- Work instructions
Please write out exactly, without any picture, each line from the first in the listing through the line that includes "Layout: r01 (-0.83".

- Supplied data

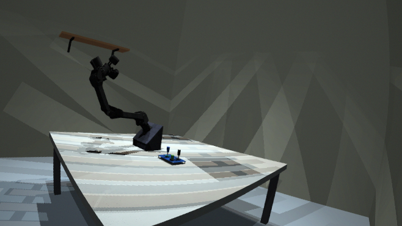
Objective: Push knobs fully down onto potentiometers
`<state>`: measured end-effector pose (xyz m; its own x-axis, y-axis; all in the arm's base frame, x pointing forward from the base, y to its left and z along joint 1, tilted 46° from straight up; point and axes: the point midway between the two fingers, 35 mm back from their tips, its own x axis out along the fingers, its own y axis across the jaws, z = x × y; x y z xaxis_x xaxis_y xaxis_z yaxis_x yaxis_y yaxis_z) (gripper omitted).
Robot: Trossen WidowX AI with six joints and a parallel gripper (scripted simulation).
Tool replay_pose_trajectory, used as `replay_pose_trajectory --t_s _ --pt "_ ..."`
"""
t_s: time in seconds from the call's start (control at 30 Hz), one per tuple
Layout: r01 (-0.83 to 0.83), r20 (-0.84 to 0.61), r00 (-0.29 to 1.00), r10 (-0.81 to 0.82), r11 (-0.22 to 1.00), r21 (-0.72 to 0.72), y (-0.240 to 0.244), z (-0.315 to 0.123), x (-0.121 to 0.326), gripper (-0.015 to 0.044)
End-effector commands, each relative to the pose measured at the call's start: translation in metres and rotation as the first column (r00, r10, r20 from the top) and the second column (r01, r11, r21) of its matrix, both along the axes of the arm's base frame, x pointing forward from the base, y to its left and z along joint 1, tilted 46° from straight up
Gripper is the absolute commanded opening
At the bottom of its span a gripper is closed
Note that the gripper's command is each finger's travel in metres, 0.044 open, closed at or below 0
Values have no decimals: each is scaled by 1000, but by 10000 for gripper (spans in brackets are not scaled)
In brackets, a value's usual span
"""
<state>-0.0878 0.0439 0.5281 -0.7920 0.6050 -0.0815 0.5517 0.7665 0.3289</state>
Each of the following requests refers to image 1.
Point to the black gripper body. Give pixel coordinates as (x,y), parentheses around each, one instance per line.
(112,60)

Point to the blue circuit board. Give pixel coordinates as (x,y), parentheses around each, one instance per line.
(172,158)

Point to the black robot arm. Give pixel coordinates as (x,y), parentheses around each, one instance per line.
(98,75)

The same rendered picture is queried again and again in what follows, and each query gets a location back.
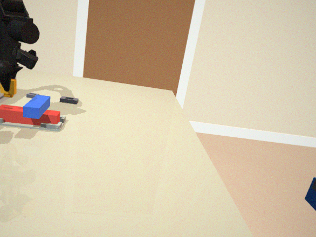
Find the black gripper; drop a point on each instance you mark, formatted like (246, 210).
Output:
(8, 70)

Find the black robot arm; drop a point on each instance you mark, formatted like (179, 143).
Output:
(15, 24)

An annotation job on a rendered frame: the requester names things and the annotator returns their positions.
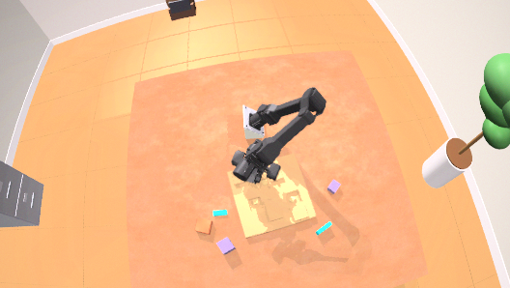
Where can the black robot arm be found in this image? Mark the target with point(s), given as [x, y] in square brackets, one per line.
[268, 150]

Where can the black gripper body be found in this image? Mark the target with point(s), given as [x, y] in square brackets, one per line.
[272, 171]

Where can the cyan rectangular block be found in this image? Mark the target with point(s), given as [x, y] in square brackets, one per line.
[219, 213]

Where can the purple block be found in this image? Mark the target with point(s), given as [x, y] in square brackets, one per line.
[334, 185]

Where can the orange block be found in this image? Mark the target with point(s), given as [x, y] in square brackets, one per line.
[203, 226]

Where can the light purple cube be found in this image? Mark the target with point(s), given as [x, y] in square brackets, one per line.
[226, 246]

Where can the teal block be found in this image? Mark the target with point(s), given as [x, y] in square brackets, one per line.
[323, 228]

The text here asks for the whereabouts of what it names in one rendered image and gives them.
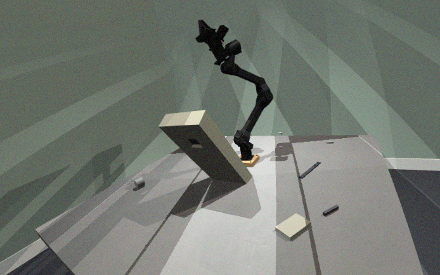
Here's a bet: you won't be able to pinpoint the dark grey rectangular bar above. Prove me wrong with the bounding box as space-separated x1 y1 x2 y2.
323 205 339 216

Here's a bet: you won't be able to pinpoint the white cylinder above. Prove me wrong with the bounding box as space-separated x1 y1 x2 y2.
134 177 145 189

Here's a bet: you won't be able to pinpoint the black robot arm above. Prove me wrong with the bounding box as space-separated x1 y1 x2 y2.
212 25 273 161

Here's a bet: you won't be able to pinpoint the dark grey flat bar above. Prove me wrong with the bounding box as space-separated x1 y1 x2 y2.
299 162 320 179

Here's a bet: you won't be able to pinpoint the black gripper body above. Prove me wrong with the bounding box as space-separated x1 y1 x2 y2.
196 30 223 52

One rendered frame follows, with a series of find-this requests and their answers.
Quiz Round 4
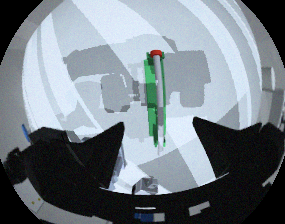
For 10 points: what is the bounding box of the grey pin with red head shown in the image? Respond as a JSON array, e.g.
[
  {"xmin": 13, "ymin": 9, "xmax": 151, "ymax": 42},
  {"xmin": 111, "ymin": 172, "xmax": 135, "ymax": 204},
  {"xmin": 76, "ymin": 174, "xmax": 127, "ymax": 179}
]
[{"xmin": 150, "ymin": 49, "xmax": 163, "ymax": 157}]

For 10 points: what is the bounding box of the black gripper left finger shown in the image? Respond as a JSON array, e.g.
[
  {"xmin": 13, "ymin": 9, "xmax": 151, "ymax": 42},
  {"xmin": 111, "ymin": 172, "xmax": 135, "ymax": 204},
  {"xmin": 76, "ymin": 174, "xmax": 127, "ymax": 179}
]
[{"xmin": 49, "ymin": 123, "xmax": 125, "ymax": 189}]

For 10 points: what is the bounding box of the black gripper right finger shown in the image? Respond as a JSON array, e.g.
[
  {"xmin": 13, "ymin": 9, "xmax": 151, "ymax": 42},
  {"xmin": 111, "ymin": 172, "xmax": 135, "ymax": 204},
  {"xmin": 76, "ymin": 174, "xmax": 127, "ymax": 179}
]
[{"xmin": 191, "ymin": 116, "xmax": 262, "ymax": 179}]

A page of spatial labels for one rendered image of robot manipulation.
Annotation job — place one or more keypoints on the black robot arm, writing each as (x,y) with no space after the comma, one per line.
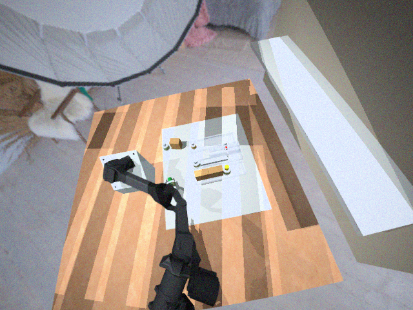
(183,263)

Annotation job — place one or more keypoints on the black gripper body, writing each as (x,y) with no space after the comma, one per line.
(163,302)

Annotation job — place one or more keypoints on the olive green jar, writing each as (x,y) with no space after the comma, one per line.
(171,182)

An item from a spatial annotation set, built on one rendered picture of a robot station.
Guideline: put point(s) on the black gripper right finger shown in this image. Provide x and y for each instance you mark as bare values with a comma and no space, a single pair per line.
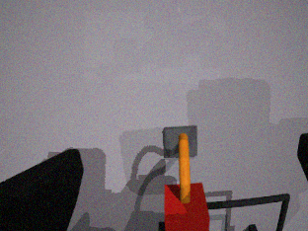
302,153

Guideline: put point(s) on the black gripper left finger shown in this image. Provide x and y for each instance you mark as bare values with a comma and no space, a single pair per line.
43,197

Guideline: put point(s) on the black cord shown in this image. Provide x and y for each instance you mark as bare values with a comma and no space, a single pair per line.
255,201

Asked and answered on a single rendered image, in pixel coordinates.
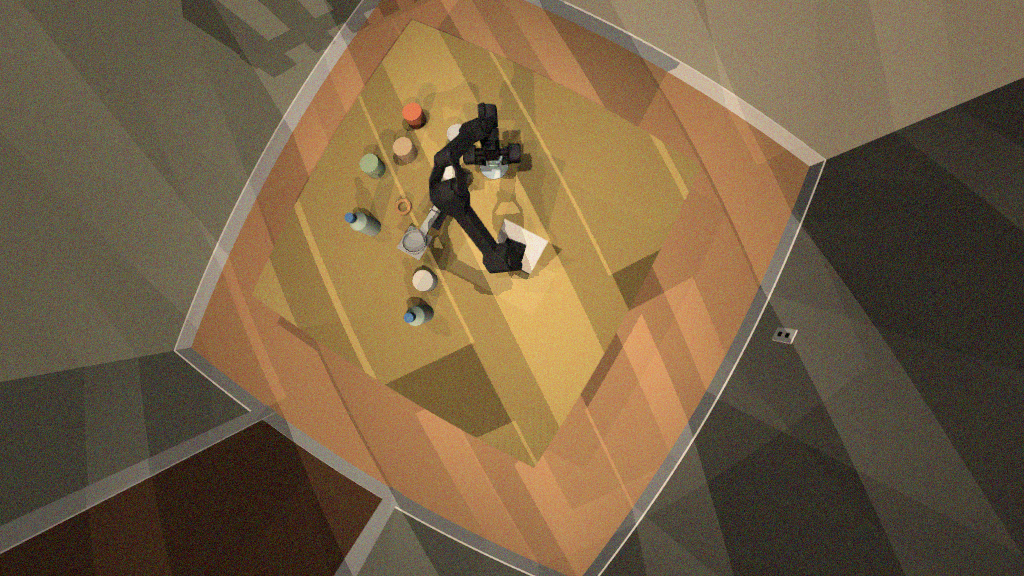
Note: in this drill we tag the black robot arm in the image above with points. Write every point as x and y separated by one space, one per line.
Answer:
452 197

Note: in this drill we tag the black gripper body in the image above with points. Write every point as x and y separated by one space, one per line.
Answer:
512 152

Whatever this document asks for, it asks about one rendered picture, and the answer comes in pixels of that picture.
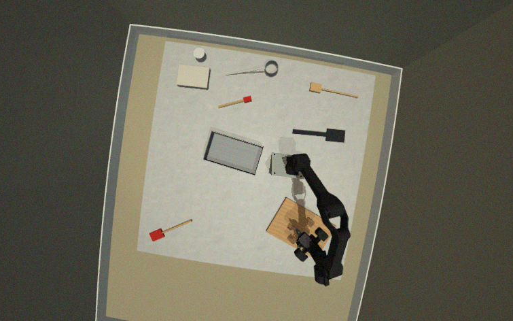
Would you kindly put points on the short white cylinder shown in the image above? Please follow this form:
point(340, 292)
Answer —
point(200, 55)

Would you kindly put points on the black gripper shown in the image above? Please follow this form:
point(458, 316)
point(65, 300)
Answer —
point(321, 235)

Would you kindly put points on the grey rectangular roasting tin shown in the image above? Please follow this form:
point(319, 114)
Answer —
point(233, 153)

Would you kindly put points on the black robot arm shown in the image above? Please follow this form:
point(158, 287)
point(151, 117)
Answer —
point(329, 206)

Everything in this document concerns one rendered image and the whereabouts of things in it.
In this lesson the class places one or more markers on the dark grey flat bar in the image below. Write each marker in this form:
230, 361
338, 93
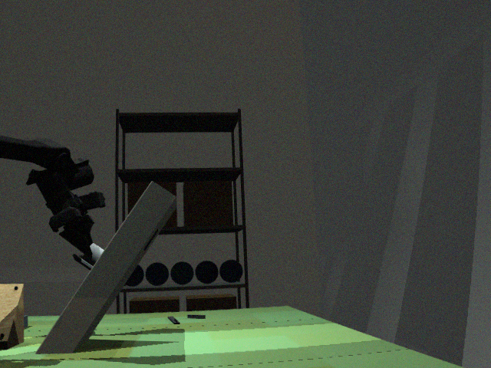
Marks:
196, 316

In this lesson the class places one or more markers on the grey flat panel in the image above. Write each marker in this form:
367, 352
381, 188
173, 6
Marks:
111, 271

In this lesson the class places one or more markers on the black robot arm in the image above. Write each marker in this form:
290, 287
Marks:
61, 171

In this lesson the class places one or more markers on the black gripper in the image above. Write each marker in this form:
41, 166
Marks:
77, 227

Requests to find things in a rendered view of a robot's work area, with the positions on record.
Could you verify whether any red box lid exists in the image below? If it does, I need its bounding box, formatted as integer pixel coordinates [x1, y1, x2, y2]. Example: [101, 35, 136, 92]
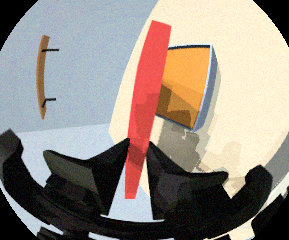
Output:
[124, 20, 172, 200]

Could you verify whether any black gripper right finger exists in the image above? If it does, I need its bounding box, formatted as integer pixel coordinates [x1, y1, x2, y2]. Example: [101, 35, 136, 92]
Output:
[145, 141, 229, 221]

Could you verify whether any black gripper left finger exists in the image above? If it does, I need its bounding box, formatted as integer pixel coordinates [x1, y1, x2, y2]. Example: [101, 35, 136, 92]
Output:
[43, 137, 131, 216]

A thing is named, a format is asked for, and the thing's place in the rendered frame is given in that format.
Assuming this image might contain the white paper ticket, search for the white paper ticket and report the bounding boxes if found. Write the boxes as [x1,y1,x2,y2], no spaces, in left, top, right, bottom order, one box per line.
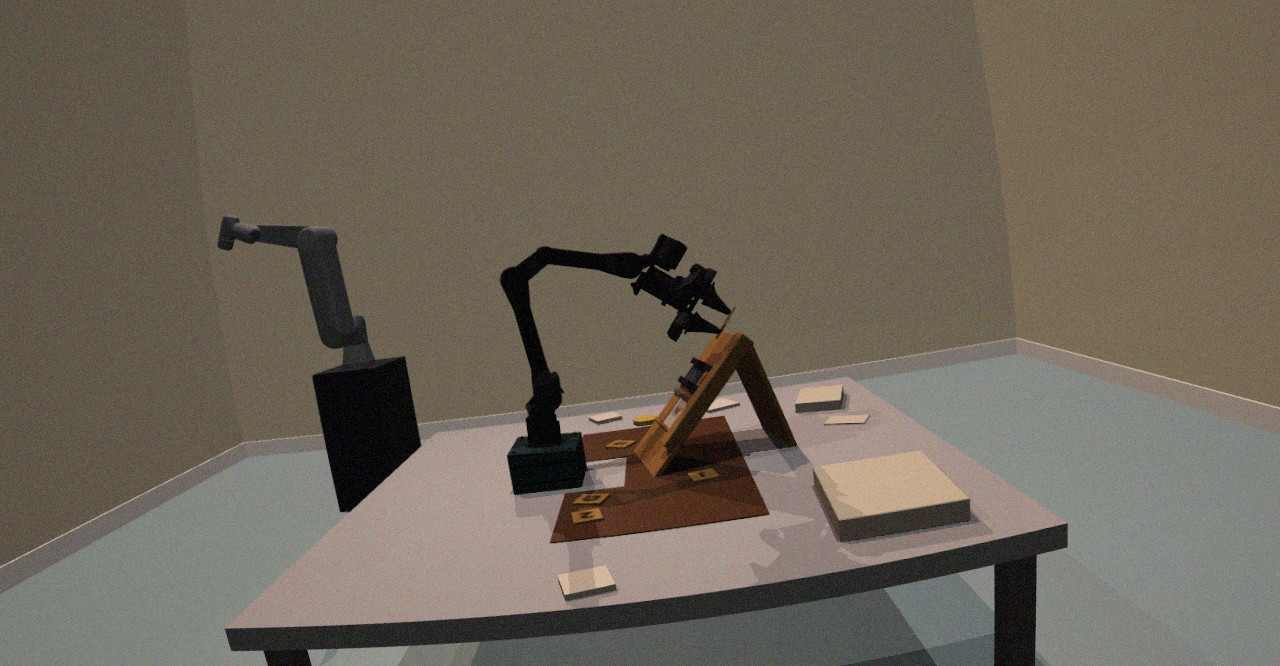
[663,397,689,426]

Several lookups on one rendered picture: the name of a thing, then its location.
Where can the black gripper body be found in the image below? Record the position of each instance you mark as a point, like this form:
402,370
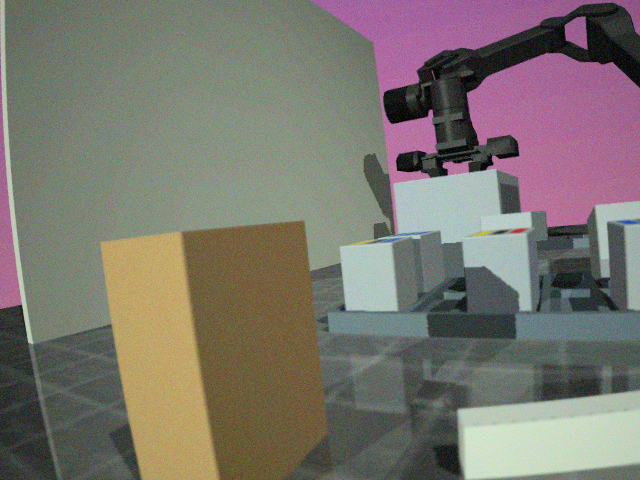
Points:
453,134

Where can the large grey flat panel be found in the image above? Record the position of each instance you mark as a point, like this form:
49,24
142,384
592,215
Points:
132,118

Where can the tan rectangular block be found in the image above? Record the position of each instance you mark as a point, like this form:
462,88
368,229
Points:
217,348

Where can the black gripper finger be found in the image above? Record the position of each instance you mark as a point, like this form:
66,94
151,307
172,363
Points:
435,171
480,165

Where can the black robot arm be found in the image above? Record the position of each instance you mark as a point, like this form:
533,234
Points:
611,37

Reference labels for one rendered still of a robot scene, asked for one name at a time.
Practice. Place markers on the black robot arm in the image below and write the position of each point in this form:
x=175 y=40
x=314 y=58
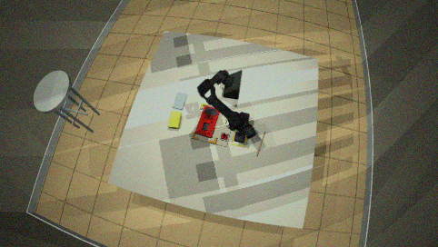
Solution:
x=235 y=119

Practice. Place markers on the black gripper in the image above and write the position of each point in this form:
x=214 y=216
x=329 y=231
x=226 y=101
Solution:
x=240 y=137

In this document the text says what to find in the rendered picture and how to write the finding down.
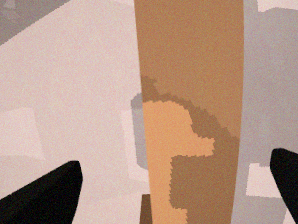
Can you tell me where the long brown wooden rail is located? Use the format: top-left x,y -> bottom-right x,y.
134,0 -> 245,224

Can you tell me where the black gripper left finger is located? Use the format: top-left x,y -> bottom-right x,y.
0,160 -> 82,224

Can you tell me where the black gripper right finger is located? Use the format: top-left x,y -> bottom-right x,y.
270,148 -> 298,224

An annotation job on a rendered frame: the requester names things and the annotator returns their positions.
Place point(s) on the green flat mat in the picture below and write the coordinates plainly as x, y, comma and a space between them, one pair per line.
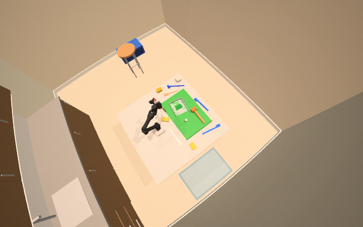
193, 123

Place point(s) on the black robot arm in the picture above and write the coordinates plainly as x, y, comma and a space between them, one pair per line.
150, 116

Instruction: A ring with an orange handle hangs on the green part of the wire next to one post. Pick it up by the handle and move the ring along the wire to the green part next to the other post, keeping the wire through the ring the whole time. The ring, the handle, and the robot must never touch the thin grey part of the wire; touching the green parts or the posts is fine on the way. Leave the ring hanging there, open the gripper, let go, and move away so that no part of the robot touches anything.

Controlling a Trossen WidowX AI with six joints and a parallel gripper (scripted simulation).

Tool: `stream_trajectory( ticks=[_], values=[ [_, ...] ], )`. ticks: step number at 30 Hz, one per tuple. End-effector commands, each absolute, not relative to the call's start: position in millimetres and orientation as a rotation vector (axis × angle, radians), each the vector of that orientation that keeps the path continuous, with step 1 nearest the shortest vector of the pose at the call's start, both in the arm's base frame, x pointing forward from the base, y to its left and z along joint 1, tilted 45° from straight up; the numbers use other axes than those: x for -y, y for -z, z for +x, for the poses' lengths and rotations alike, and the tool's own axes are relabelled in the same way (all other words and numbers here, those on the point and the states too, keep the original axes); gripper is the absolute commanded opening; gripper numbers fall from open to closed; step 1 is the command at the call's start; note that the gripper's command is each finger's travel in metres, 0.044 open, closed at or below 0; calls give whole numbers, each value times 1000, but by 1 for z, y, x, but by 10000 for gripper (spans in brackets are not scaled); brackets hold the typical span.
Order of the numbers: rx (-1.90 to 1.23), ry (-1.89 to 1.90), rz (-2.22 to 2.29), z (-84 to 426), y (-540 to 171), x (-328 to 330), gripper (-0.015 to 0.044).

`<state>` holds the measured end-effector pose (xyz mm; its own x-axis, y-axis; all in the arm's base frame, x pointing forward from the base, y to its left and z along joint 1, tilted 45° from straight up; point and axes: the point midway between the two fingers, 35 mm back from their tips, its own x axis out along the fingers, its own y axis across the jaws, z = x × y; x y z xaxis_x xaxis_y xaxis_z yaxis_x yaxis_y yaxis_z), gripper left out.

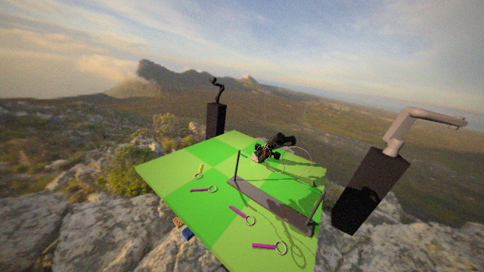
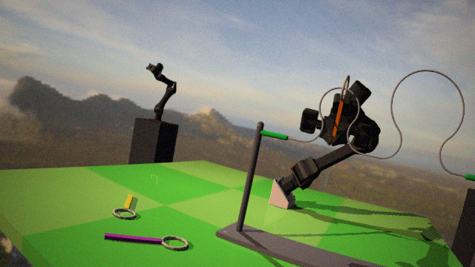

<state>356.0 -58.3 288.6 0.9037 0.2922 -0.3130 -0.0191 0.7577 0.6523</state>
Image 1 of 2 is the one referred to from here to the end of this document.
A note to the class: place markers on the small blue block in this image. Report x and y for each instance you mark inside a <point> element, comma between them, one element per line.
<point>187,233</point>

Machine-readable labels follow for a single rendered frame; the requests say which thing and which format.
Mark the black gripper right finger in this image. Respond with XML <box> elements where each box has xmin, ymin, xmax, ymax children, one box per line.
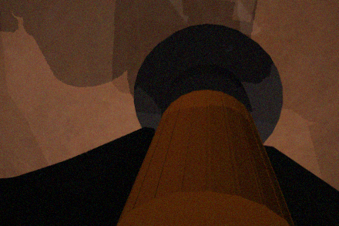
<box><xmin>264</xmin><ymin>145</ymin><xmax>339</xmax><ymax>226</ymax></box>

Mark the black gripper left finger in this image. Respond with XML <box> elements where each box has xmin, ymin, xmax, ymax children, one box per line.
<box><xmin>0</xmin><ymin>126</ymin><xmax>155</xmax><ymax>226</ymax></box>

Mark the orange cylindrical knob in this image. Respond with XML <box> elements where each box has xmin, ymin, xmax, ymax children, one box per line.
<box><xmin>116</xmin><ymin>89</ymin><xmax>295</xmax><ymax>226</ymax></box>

- Result of the task
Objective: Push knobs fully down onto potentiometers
`<state>`: measured end-effector pose (xyz m; its own x-axis, y-axis; all in the arm's base frame, x pointing forward from the base, y to its left and z along joint 1, tilted 46° from straight up; point and axes: the point midway between the two fingers, 35 mm back from their tips, its own x axis out along the fingers, its own y axis across the jaws, z = x × y; x y z xaxis_x xaxis_y xaxis_z yaxis_x yaxis_y yaxis_z) (gripper omitted).
Robot: Trossen WidowX AI with six joints and a parallel gripper (scripted simulation).
Tool replay_pose_trajectory, used as `replay_pose_trajectory --t_s _ --pt "_ ..."`
"""
t_s: time in seconds from the call's start (control at 30 Hz), one per tuple
Layout: r01 (-0.83 to 0.83), r20 (-0.84 to 0.61), r00 (-0.29 to 1.00), r10 (-0.81 to 0.82), r11 (-0.22 to 1.00), r21 (-0.72 to 0.72), y (-0.240 to 0.244), z (-0.315 to 0.123), x (-0.121 to 0.326), gripper (-0.015 to 0.044)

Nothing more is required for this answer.